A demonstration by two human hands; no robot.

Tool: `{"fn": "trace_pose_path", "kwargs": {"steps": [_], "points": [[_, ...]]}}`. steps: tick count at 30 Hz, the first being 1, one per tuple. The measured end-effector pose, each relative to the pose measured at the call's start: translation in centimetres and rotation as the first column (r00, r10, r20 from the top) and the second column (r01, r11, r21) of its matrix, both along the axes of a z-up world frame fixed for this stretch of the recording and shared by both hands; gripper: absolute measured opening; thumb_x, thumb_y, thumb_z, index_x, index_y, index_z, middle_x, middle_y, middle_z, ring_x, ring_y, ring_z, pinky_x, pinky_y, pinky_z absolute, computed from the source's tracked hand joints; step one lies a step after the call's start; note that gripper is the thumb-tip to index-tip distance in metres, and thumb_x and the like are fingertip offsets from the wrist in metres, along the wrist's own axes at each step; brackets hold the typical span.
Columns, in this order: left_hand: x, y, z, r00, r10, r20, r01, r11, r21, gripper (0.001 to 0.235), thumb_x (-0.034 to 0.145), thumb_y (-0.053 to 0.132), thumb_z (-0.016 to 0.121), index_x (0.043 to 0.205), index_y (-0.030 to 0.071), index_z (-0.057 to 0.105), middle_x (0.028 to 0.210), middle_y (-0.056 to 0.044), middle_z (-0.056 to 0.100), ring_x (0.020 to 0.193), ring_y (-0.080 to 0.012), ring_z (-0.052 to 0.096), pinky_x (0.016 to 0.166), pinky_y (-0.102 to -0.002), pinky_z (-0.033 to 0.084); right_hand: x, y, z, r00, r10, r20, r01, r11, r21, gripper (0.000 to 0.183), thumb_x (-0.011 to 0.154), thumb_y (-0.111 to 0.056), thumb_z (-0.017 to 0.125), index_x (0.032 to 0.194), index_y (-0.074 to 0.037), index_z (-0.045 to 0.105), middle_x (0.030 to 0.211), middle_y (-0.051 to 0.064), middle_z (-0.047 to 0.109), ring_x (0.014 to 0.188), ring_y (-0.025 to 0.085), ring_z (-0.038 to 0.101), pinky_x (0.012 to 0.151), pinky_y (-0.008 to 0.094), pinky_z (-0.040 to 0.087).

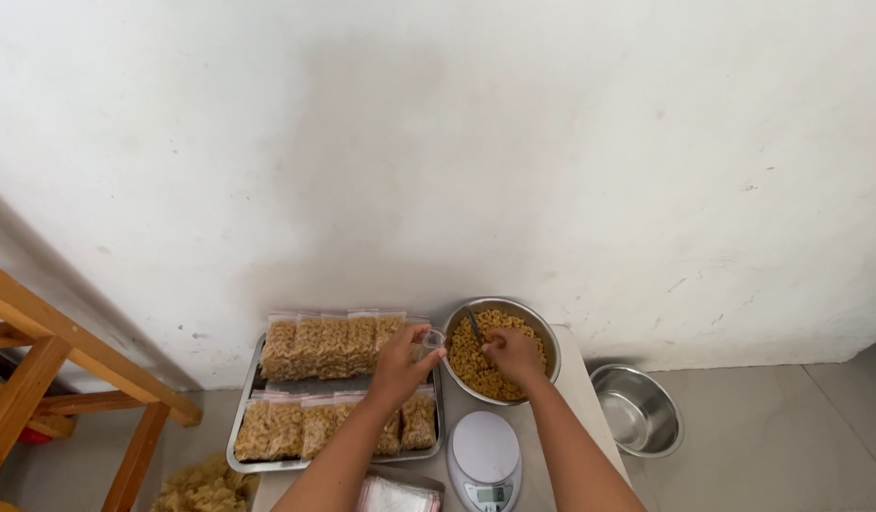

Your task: Filling small plastic bags with snacks using a spoon, weighing them on a digital scale, and sealing them.

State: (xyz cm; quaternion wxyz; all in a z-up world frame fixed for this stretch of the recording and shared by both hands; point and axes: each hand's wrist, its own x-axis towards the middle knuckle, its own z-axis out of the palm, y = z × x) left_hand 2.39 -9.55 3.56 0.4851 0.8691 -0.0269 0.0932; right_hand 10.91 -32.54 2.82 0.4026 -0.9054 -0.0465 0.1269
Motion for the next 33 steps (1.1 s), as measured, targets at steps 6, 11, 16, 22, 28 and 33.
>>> {"fn": "trace_pose_path", "kwargs": {"steps": [6, 11, 16, 22, 28, 33], "points": [[0.4, -0.1, -0.2, 0.998, -0.037, -0.053, 0.037, 0.999, 0.015, 0.055, 0.101, 0.039, 0.072, 0.141, 0.004, 0.057, 0.125, -0.017, 0.064, 0.129, -0.034, 0.062, 0.109, -0.052, 0.052, 2.3, 1.2, -3.2, 0.997, 0.06, 0.05, -0.06, 0.998, 0.001, 0.037, 0.099, -0.018, 0.068, 0.132, -0.001, 0.068, 0.106, 0.015, 0.07, 0.11, 0.036, 0.069, 0.091, 0.051, 0.058], [1.5, -0.2, -3.0, 0.999, -0.016, 0.044, 0.011, 0.994, 0.107, 0.055, 0.086, 0.031, 0.08, 0.136, 0.015, 0.064, 0.129, -0.003, 0.072, 0.116, -0.0205, 0.068, 0.099, -0.037, 0.053, 3.7, 1.8, -5.0, 0.975, -0.018, 0.223, 0.056, 0.984, -0.169, 0.016, 0.098, -0.019, 0.057, 0.102, -0.007, 0.066, 0.095, 0.012, 0.073, 0.085, 0.027, 0.07, 0.081, 0.042, 0.056], [-0.1, -0.1, 0.9, 0.995, -0.099, -0.024, 0.102, 0.986, 0.129, 0.055, 0.101, 0.036, 0.072, 0.141, 0.001, 0.056, 0.126, -0.021, 0.065, 0.126, -0.0374, 0.063, 0.107, -0.056, 0.053, 2.7, 0.1, 0.4, 0.987, -0.138, 0.08, 0.147, 0.981, -0.125, 0.033, 0.107, -0.015, 0.039, 0.135, -0.001, 0.046, 0.114, 0.029, 0.068, 0.109, 0.045, 0.071, 0.086, 0.053, 0.058], [-0.3, -0.3, 1.0, 0.993, -0.114, -0.024, 0.115, 0.988, 0.1, 0.056, 0.1, 0.033, 0.072, 0.142, -0.001, 0.056, 0.126, -0.023, 0.066, 0.126, -0.0398, 0.064, 0.106, -0.058, 0.054, 2.2, -1.8, 0.7, 0.903, -0.319, 0.289, 0.284, 0.946, 0.157, 0.024, 0.109, -0.012, 0.038, 0.126, 0.004, 0.041, 0.094, 0.027, 0.069, 0.09, 0.044, 0.073, 0.07, 0.054, 0.055], [-0.5, -0.5, 1.1, 0.994, -0.108, -0.007, 0.108, 0.988, 0.108, 0.055, 0.1, 0.031, 0.072, 0.142, -0.001, 0.056, 0.125, -0.023, 0.066, 0.125, -0.0404, 0.064, 0.106, -0.059, 0.054, 3.3, -0.9, -3.4, 0.959, -0.229, 0.168, 0.205, 0.967, 0.151, 0.025, 0.107, -0.01, 0.042, 0.127, 0.006, 0.041, 0.095, 0.019, 0.074, 0.09, 0.033, 0.077, 0.073, 0.046, 0.062], [-0.5, -0.5, 1.0, 0.994, -0.108, -0.019, 0.11, 0.987, 0.121, 0.057, 0.099, 0.033, 0.074, 0.141, -0.001, 0.057, 0.125, -0.022, 0.067, 0.124, -0.0381, 0.065, 0.107, -0.056, 0.054, 2.7, 0.0, -4.1, 0.936, -0.239, -0.259, 0.342, 0.793, 0.504, 0.067, 0.106, -0.001, 0.037, 0.155, 0.012, -0.006, 0.128, 0.041, 0.055, 0.108, 0.044, 0.07, 0.088, 0.051, 0.067]]}}
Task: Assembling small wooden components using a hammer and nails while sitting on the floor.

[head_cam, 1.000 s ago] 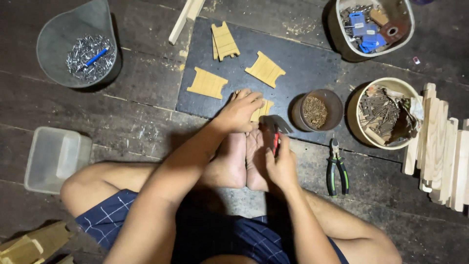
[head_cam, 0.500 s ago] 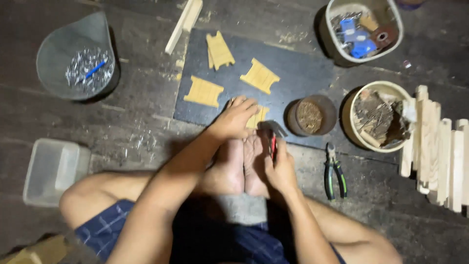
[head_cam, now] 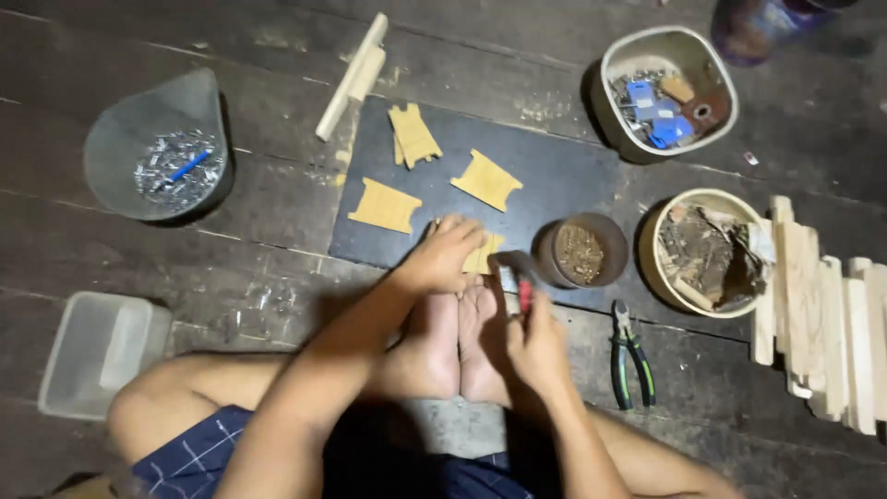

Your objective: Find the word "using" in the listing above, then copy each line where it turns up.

Answer to this task:
Your task: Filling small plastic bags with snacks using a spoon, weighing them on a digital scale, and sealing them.
Task: Assembling small wooden components using a hammer and nails while sitting on the floor.

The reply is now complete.